Music Reviews
Songs of Experience

U2 Songs of Experience

(Interscope) Rating - 7/10

U2 has been battered over these last few years. They are one of the last stratospheric rock stars where the genre has all but vanished from the radio. The Apple fiasco overwhelmed the tunes for Songs of Innocence. Their last album that made a lasting impression on the public came out in 2004. Their heroes and peers are dying at a distressing rate. The world order they’ve always preached about seems to be collapsing before their eyes. And among all this, Bono suffered a health scare that shook him to his core. It hit him hard enough to write these songs as letters to his loved ones, in case they were the last words he ever wrote.

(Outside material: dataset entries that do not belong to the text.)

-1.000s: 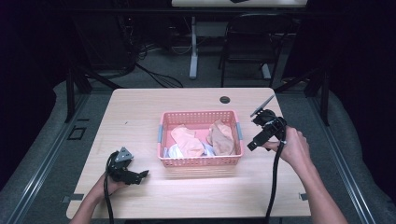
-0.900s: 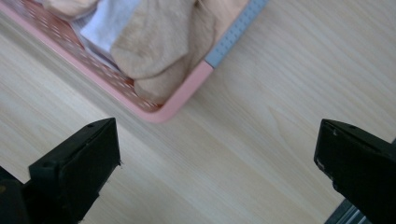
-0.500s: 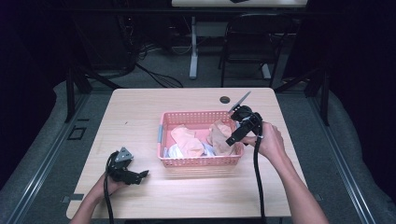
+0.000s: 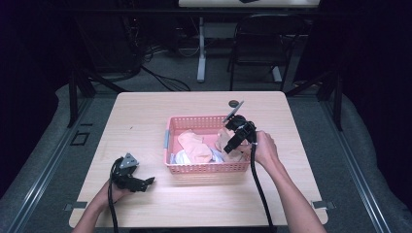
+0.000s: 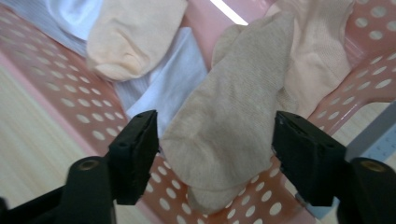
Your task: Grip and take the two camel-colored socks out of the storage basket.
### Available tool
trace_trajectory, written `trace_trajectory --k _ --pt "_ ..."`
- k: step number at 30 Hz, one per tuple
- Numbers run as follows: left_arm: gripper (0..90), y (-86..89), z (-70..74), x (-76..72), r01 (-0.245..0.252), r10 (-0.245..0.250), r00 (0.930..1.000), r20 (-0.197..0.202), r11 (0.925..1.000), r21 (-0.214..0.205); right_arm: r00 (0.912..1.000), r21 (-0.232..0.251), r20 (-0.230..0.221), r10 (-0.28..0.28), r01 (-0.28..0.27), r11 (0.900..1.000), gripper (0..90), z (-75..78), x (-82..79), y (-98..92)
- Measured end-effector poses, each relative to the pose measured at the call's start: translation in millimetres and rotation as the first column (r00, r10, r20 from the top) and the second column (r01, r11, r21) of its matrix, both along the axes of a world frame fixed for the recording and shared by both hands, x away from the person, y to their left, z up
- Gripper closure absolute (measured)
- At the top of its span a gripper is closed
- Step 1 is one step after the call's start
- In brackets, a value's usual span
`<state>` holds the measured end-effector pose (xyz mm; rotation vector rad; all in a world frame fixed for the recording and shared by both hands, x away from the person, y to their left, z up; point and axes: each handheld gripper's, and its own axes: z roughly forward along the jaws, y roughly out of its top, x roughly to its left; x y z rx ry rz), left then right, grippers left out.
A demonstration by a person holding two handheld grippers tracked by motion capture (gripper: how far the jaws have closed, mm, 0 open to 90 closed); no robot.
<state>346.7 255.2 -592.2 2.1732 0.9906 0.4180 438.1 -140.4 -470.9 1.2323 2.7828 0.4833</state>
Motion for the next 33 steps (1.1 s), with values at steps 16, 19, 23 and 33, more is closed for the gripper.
trace_trajectory --k 16,19,23,33 --pt "0.0 0.0 0.0 0.0 0.000 0.000 1.0000 0.000 1.0000 0.000 0.9967 -0.080 0.009 -0.081 0.082 0.9934 81.5 -30.2 9.1 -1.6" --pt "0.0 0.0 0.0 0.0 0.000 0.000 1.0000 0.000 1.0000 0.000 0.9964 -0.082 0.020 -0.083 0.084 0.9931 85.1 -27.5 7.6 -2.3" --pt "0.0 -0.1 -0.1 0.0 -0.001 0.001 1.0000 0.000 1.0000 -0.001 0.9974 -0.076 0.021 -0.069 0.070 0.9946 85.6 -20.1 5.5 -3.0" --pt "0.0 0.0 0.0 0.0 0.001 -0.001 1.0000 0.000 1.0000 0.001 0.9946 -0.030 0.071 -0.076 0.078 0.9965 86.0 10.7 -2.1 -3.3"
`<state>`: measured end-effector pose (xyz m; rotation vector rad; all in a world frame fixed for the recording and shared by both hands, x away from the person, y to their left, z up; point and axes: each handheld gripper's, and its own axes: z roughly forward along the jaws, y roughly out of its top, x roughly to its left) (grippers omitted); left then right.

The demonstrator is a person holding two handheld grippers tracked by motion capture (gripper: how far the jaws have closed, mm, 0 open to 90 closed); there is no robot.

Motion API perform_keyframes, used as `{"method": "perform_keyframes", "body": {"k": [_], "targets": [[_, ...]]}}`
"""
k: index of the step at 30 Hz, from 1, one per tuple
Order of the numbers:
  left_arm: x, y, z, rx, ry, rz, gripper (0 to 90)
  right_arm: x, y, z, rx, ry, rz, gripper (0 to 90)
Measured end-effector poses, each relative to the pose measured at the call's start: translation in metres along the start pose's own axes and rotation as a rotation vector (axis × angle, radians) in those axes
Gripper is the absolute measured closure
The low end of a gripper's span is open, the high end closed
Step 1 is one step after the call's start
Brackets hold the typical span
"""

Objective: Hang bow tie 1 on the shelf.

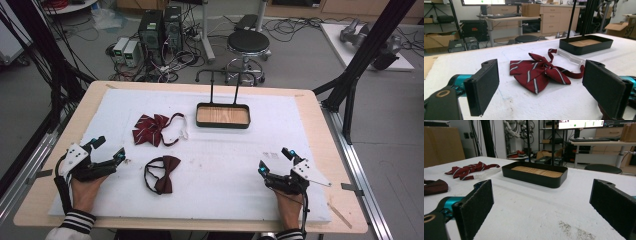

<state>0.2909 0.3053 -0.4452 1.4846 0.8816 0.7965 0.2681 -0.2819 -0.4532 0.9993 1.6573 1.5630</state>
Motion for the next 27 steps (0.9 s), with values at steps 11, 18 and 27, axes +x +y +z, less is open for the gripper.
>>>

What does this mean for Songs of Experience? It finds a U2 that’s rattled, questioning and unsure. To that end, they embrace what they do best: creating music that balances this personal and political darkness with joy. In their strongest outing since All That You Can’t Leave Behind, the four-piece writes both sweeping anthems as well as some of the most effortless songs of their career.

The stakes are particularly raised for Bono, with mortality and faith on his mind. “I shouldn't be here 'cause I should be dead/I can see the lights in front of me,” he sings on Lights of Home, over a dry, dirty riff that Edge borrows from HAIM, “Oh Jesus, if I'm still your friend/What the hell you got for me?” The song achieves escape velocity through a singalong gospel ending, with rolling drums and warped guitar tones. Another highlight, The Little Things That Give You Away, tackles the aftermath of this scare, where Bono sings, “Sometimes/I wake at four in the morning/Where all the darkness is swarming/And it covers me in fear.” Starting with an electronic drumbeat, the track pulses and builds over a classic Edge echo riff, bursting into a majestic conclusion. Its underlying doubts make the cathartic ending all that more powerful.

Despite the heaviness of some material, not every track on Songs of Experience carries the weight of the world on its shoulders. You’re The Best Thing About Me is a straightforward love song with a sweet catchiness that overcomes the iffy production. In that earworm mold, The Showman (Little More Better) is…much better! It’s a breezy pop arrangement of acoustic guitar chords, lovely vocal harmonies and a brassy synth bridge.

The loose vibe carries over to a couple of the political tracks on the record. The California beach melody of Summer of Love disguises a lyric about Bono relaxing and looking out to the Mediterranean Sea, the same water Syrian refugees are entering miles away, desperate to escape. Red Flag Day is blunter in its take on the Syrian crisis, but robustly buoyed by a blast from the past. U2 calls up the sounds of War for a thrilling, tight track of angular guitar, wailing backing vocals and a slippery bass line.

Songs of Experience stumbles though when the band turns its focus to America in the aftermath of the 2016 election. Both Get Out Of Your Own Way and American Soul are missteps on opposite ends of the spectrum, wasting a Kendrick Lamar guest segue. The former is the laziest tune the band has ever written, a dull reheat of Beautiful Day. The latter recycles the lame “You! Are! Rock and Roll!” bridge from Volcano off Songs of Innocence. Even worse is the bridge that builds to Bono asking, “Will you be our sanctuary/Refu-Jesus?” Bono somehow thought that lyric was a good idea and enough people agreed to it to make the album. Ugh. For an actually good take from U2 on the U.S., listen to The Blackout instead. It combines excellent distorted guitars with a bouncy rhythm that recalls the swagger of Achtung Baby.

The album is bookended by two of the most low-key songs in U2’s discography, where inspiration is found in the darkest moments. Love Is All We Have Left opens the record with shuddering strings and Bono singing through vocoder effects. It’s a strange, gorgeous composition, brought to life by the excellent production of Andy Barlow from Lamb. It makes you wonder what an entire U2 album of these subtle touches would sound like.

On the hymn-like closer, 13 (There is A Light), Bono saves one last “letter” for his kids. In a transformed, improved take on Song for Someone, he sings “I know the world is done/But you don't have to be.” Even if things are falling apart, in his children, Bono sees the similarities to his younger self and offers his experience to guide them to a better life and a better world. It’s a beautiful ending that finds hope in the future.

By the end of Songs of Experience, U2 answers what their purpose is in the world today. It’s the same as it’s always been, to create music that’s uplifting, passionate, political and personal. It’s to speak straight from the heart to the speakers, from the stage to the rafters. It’s finding joy where you can, even if it’s just for the length of a song.